Your goal
Check each line of the entries below for the word "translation", and copy the lines that have it.

Provided data
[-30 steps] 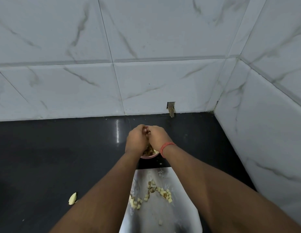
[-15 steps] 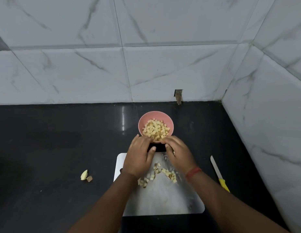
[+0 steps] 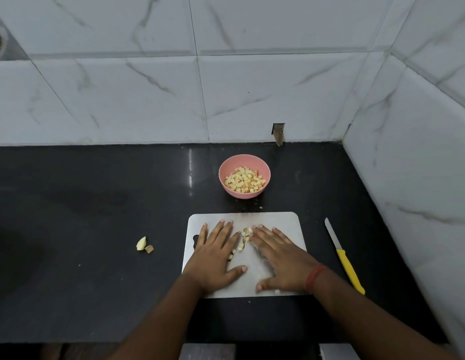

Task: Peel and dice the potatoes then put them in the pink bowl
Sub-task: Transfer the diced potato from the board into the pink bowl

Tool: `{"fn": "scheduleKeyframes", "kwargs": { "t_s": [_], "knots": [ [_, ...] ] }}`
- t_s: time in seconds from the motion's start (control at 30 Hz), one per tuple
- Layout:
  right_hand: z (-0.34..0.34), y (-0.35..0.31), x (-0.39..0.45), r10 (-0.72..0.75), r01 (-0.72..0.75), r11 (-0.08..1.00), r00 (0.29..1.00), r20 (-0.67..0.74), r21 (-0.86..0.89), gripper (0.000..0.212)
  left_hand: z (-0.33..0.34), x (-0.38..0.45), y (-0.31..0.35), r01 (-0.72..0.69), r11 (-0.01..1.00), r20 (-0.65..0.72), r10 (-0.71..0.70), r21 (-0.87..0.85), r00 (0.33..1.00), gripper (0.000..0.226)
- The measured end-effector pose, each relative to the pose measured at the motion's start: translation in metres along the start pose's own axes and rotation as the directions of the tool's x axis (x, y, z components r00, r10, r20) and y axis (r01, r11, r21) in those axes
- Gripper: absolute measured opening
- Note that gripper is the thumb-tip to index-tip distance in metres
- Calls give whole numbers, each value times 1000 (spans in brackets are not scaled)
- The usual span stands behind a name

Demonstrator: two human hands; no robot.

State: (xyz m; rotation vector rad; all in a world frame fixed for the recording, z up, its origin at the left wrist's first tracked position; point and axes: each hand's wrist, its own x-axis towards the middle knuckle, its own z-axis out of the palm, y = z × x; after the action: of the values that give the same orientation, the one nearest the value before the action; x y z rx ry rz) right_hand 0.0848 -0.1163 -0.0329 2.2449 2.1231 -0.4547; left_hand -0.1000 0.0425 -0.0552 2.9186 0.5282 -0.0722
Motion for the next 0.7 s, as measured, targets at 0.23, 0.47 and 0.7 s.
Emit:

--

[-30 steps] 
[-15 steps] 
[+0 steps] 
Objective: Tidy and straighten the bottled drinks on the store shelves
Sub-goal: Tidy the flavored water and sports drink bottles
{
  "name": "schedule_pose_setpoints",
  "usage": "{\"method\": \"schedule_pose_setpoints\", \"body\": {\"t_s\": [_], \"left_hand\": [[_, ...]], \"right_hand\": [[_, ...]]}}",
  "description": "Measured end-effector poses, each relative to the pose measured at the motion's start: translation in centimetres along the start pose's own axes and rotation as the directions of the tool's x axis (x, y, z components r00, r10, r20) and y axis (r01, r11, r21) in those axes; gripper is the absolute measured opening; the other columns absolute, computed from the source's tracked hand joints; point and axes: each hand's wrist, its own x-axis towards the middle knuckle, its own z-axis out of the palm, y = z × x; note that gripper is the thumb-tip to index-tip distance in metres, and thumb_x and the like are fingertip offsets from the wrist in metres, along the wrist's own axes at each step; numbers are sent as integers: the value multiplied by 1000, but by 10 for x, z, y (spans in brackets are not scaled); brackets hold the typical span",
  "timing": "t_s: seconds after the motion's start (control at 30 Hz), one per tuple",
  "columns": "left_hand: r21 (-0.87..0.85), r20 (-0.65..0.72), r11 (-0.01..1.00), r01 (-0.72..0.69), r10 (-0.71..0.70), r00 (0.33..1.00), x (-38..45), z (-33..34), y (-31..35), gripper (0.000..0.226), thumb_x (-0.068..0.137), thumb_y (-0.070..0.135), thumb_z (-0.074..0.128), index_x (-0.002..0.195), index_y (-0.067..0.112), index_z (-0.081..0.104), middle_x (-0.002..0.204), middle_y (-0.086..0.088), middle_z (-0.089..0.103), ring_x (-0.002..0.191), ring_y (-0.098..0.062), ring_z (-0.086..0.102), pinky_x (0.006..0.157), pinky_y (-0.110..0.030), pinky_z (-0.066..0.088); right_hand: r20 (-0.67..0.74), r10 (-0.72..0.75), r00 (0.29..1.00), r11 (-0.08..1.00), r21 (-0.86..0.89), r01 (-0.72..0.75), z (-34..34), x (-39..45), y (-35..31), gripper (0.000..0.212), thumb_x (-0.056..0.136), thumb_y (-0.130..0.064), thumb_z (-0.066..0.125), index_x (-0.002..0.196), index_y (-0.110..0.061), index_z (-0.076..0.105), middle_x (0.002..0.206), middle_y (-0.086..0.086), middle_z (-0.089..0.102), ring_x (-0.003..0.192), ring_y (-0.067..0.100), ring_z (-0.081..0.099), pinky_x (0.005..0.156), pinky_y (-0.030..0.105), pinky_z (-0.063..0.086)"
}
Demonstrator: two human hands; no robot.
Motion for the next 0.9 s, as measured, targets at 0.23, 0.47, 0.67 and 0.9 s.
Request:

Answer to this task
- The measured end-effector pose, each relative to the pose measured at the motion's start: translation in metres along the start pose's own axes and rotation as the directions of the tool's x axis (x, y, z components r00, r10, r20) and y axis (r01, r11, r21) in those axes
  "description": "Measured end-effector poses, each relative to the pose measured at the motion's start: translation in centimetres along the start pose's own axes and rotation as the directions of the tool's x axis (x, y, z components r00, r10, r20) and y axis (r01, r11, r21) in those axes; gripper is the absolute measured opening; the other columns absolute, computed from the source's tracked hand joints; point and axes: each hand's wrist, its own x-axis towards the middle knuckle, its own z-axis out of the palm, y = z × x; note that gripper is the thumb-tip to index-tip distance in metres, and thumb_x and the like are fingertip offsets from the wrist in metres, along the wrist's own axes at each step; numbers are sent as integers: the value multiplied by 1000, but by 10 for x, z, y (spans in brackets are not scaled); brackets hold the typical span",

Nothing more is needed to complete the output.